**Saved entries**.
═══

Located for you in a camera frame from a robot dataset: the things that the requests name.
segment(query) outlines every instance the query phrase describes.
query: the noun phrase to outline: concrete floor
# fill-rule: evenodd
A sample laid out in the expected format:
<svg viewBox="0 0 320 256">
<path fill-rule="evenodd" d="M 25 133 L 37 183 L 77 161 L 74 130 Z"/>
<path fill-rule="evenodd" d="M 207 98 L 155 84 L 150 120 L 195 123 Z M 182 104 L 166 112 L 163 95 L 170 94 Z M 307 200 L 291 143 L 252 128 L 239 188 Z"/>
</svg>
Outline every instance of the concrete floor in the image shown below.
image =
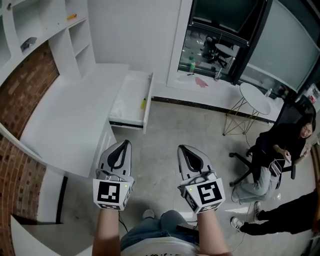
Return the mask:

═══

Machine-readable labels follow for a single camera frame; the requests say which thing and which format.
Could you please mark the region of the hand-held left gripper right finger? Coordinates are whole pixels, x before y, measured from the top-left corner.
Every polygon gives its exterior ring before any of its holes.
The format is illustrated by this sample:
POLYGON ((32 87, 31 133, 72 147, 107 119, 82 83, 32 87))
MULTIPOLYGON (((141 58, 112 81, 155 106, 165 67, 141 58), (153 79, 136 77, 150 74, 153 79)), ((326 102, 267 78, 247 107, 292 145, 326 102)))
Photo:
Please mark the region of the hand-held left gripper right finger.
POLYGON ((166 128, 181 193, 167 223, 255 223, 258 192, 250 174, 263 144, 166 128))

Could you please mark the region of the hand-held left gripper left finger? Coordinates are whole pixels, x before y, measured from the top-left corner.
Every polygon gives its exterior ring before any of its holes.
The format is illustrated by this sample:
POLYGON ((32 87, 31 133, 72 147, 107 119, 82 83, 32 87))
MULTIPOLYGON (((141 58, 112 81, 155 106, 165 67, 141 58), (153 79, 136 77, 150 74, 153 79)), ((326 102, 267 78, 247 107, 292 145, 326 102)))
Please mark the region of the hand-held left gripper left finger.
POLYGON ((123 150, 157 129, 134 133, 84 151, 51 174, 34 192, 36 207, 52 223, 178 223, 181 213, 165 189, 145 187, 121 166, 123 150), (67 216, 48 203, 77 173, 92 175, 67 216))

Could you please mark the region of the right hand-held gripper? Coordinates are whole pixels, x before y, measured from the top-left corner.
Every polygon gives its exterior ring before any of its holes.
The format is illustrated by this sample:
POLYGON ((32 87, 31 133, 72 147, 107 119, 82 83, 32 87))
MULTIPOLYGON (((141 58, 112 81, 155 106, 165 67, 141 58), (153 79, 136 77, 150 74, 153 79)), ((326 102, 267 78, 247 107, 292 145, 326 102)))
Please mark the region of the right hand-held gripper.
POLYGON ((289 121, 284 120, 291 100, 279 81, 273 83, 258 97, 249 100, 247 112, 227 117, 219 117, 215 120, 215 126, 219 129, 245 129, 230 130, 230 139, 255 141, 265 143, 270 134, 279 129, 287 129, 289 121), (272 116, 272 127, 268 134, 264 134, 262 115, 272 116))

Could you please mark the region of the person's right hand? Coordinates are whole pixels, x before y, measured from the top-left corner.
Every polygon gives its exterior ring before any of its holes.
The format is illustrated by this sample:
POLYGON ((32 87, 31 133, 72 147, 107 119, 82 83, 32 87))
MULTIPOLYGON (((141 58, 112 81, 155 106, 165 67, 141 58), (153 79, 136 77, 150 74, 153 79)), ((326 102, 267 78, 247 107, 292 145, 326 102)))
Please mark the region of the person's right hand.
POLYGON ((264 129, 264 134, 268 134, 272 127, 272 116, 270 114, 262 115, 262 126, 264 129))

═══

**What you should do**. Check each line of these records for the string "pixels" and state only how many lines have it.

**Result of the task**. 4